A ball is thrown from a cliff upward with a speed of 21 m/s and at an angle of 56 degrees to the horizontal. How high does it go above the cliff to the nearest tenth of a meter?
Initial vertical velocity component = Voy = 21 sin 56 = 17.41 m/s
Voy^2 = 2 g H
Solve for H
To find the maximum height reached by the ball, we first need to calculate the vertical component of its initial velocity. Since the ball is thrown upward at an angle of 56 degrees to the horizontal, the vertical component can be calculated using the formula:
Vertical Velocity (Vy) = Initial Velocity (V) * sin(angle)
Given that the initial velocity (V) is 21 m/s and the angle is 56 degrees, we can substitute these values into the formula:
Vy = 21 m/s * sin(56°)
Now we need to calculate the time it takes for the ball to reach its highest point. To do this, we can use the formula:
Time (t) = (Vertical Velocity (Vy)) / (Gravity (g))

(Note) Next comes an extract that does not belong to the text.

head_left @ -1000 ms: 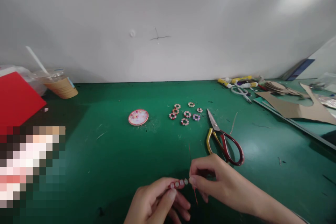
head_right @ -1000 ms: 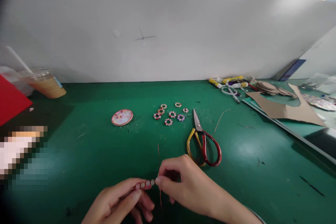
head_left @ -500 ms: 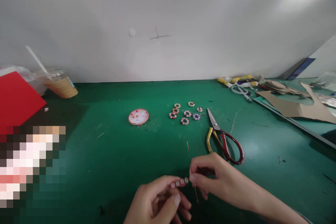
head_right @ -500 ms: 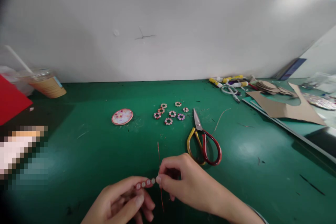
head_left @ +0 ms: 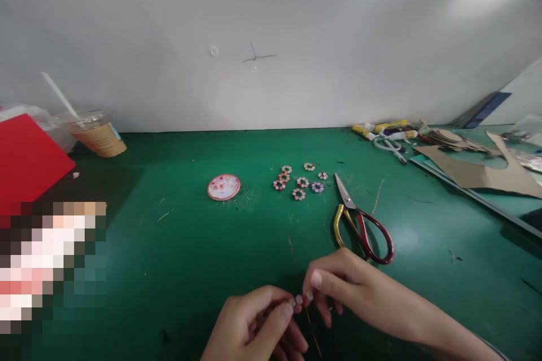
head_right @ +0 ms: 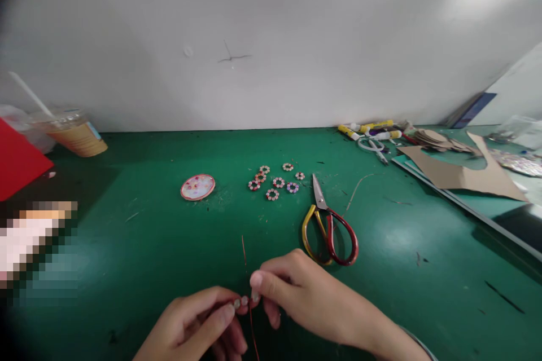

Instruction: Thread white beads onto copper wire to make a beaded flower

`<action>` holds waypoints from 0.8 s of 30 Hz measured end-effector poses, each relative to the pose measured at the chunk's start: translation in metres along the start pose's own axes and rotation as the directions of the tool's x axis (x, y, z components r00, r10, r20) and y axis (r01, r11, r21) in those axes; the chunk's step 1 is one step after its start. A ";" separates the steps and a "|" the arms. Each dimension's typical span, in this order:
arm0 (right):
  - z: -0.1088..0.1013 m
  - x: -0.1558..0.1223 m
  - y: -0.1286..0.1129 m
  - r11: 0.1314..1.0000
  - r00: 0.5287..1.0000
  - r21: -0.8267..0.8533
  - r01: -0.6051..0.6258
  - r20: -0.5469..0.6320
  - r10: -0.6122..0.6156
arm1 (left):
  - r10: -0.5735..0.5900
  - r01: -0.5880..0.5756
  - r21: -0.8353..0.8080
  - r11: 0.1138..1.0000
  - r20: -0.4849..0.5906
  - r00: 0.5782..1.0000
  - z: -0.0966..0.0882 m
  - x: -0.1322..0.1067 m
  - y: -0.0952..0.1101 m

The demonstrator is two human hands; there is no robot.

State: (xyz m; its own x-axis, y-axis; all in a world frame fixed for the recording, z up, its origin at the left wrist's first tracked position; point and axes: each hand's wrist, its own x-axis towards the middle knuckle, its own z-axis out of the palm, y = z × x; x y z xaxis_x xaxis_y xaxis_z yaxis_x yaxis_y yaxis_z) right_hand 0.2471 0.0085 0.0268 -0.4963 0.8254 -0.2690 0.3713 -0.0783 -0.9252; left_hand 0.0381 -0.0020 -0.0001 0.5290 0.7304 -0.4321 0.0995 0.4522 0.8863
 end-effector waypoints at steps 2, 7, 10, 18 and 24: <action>-0.004 -0.001 -0.003 0.998 0.999 -0.066 0.021 -0.038 -0.024 | 0.003 -0.003 -0.016 1.000 -0.004 1.000 0.000 0.001 0.000; -0.007 -0.004 -0.010 0.990 0.998 -0.141 -0.001 -0.061 -0.007 | 0.003 -0.003 -0.047 0.999 -0.016 1.000 0.001 0.001 0.000; -0.006 -0.004 -0.010 0.979 0.995 -0.205 -0.001 -0.100 -0.020 | 0.008 -0.009 -0.047 0.999 -0.030 1.000 0.001 0.000 0.000; 0.001 0.000 -0.004 0.984 0.993 -0.180 0.001 -0.116 -0.023 | 0.016 -0.016 -0.008 1.000 -0.027 1.000 0.002 0.000 0.002; 0.004 -0.002 -0.004 0.986 0.994 -0.168 0.002 -0.108 -0.021 | 0.009 -0.009 0.008 1.000 -0.025 1.000 0.003 -0.002 0.005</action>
State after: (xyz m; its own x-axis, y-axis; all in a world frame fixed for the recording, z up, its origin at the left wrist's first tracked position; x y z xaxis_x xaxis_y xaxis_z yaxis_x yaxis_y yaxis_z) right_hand 0.2435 0.0053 0.0296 -0.4164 0.8824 -0.2192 0.4966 0.0188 -0.8678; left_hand 0.0399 -0.0025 0.0057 0.5087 0.7470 -0.4280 0.1016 0.4416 0.8914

Where gravity (g) is a constant value of approximately 9.8 m/s^2.
Using the given values, we can calculate the time:
t = Vy / g
= (21 m/s * sin(56°)) / 9.8 m/s^2
Once we have the time it takes for the ball to reach the highest point, we can use it to find the maximum height reached by the ball. The formula to calculate the maximum height (h) is:
h = (Vertical Velocity (Vy)^2) / (2 * Gravity (g))
Substituting the values we calculated earlier:
h = (Vy^2) / (2 * g)
= ((21 m/s * sin(56°))^2) / (2 * 9.8 m/s^2)
Evaluating this expression will give us the maximum height of the ball above the cliff.